To apply this technique, I obtained an image of the QC circle out of the Quezon City map using google maps. The following image is my test image:

area: 52137.393 sq px

It's very interesting that we could actually estimate the area of an image. Indeed, there are a lot of things that can be done using image processing techniques and I'm looking forward to learning more in the next activities. I'm quite sure that these lessons will be very useful in my current research as well as my works in the future. I give myself a grade of 10/10 since I was able to accomplish everything that has to be done, and was able to compare the different edge detecting methods. :)

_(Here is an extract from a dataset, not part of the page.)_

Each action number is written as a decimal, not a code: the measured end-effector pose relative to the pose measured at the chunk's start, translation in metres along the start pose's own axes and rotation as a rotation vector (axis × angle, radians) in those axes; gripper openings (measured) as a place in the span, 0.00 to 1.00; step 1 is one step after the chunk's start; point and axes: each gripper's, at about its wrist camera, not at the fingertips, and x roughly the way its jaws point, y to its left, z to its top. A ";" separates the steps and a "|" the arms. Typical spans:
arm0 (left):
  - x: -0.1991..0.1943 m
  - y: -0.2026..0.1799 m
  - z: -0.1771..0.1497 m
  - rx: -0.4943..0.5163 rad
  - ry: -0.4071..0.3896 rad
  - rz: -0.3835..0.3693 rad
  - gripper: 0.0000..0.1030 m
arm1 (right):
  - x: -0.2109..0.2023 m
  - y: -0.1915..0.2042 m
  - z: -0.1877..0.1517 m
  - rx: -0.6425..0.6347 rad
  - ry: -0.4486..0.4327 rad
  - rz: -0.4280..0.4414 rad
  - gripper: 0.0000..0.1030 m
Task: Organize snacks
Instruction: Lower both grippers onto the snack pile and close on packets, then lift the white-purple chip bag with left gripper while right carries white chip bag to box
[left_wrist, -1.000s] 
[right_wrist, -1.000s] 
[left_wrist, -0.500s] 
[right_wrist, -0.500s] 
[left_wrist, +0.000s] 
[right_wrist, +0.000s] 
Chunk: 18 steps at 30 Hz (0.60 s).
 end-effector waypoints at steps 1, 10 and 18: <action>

Miyerkules, Hunyo 19, 2013

exploring image types and formats

It's really hard to write when you are not in the mood to do so. It took me a long time to finally face the fact that this activity is due today and there's no choice for me but to work on it. This activity requires a great deal of effort and patience in reading the histories of all image types! But it's also quite interesting to know more about the reasons why they had to invent/create a lot. What could be the reason why we are still given a choice of what format to use when saving images? Haha. I remember when I was asked by my brother Orly to review his powerpoint presentation for his graduate thesis defense. Much of my attention was on the pictures and plots. I got really really OC about his figures so I asked him to revise some of the images. I remember him saying "Save as .tif para walang mawalang info, wag jpeg", and all I could think was how can you compress an image without losing information? If that's possible then there's really no reason to use other formats anymore! Haha. I was very ignorant back then. So anyway, enough with the back story. Let's get to the real thing.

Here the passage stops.